◆ **HOW TO COMPLETE THIS TASK**
Your task is to retype, exactly, the line containing "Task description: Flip" and every later line through the end of the listing, with pictures omitted.
Start of RECORDS SHOWN
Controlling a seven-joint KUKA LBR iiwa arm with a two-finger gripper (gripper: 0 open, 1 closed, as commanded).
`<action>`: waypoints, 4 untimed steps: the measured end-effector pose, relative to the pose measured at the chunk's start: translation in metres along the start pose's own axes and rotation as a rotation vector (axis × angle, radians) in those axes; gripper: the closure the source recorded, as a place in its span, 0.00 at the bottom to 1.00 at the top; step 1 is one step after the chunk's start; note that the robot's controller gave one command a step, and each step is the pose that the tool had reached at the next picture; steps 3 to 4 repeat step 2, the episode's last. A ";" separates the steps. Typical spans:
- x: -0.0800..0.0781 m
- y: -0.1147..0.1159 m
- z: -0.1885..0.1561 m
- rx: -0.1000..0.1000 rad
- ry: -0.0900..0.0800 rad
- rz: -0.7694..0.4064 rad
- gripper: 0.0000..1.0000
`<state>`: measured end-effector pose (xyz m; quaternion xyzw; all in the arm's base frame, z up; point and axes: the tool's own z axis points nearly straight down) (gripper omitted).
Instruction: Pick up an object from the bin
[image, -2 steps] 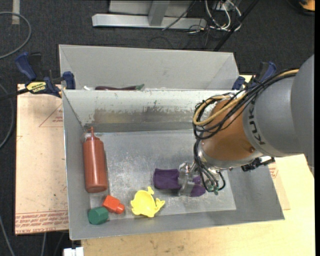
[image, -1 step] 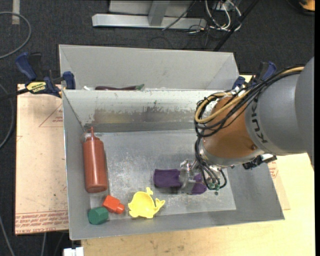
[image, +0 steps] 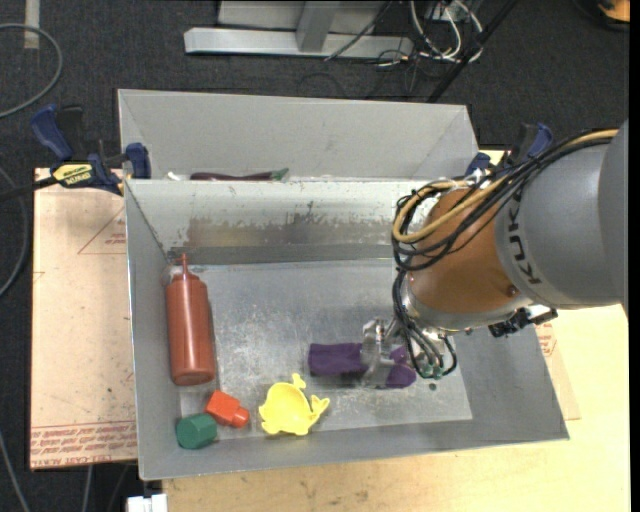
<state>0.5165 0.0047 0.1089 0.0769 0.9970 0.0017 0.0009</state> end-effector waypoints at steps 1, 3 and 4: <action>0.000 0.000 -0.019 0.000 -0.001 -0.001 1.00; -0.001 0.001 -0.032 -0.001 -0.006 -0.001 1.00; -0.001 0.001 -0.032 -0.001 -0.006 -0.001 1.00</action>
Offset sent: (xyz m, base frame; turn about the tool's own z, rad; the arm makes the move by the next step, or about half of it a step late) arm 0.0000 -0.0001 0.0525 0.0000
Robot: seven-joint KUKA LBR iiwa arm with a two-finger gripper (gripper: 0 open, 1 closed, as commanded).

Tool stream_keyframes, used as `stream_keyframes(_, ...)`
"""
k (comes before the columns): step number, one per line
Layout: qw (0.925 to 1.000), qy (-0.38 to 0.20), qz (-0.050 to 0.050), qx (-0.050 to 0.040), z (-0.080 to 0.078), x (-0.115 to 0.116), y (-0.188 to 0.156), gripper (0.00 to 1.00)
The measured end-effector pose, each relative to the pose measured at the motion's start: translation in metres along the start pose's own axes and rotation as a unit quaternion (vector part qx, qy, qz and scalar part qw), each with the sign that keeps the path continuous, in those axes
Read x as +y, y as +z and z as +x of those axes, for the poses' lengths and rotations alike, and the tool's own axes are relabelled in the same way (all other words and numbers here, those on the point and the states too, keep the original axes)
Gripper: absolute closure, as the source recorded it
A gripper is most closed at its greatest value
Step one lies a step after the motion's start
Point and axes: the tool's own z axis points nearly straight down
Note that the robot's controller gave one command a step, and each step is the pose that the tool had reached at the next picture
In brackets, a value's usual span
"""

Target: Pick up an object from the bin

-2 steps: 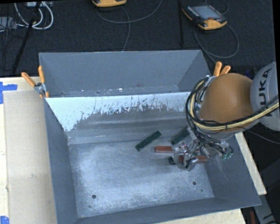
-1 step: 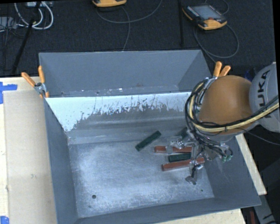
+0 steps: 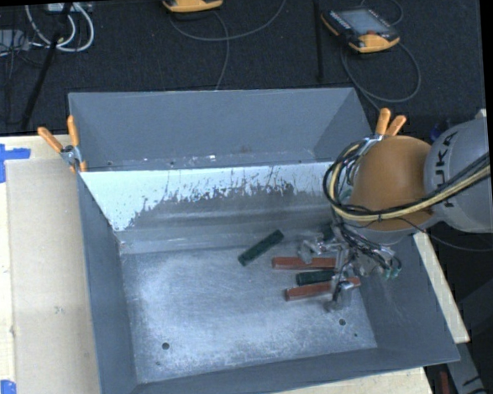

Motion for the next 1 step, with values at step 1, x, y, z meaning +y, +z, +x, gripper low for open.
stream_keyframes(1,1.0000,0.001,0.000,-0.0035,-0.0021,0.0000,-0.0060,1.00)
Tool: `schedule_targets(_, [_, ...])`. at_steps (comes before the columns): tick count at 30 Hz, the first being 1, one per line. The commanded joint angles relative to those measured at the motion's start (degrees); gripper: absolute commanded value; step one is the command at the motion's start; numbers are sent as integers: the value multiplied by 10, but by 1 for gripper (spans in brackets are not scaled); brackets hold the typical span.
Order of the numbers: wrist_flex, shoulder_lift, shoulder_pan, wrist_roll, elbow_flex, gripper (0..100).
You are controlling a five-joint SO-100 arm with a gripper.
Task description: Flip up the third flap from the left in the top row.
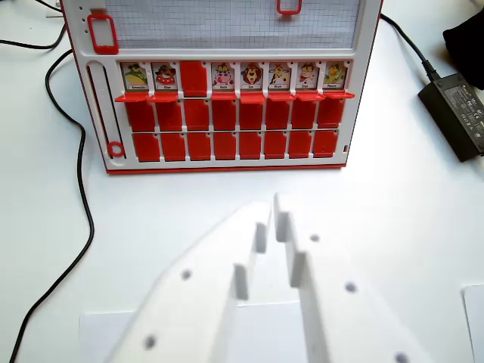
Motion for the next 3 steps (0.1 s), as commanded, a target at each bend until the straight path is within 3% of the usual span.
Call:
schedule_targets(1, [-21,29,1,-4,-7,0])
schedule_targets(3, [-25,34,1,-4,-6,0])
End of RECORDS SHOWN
◆ **EXERCISE ANSWER**
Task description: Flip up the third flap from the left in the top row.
Motion for the next 3 steps (0.1 s), as commanded, a target at each bend until the straight path is within 3% of the usual span.
Call:
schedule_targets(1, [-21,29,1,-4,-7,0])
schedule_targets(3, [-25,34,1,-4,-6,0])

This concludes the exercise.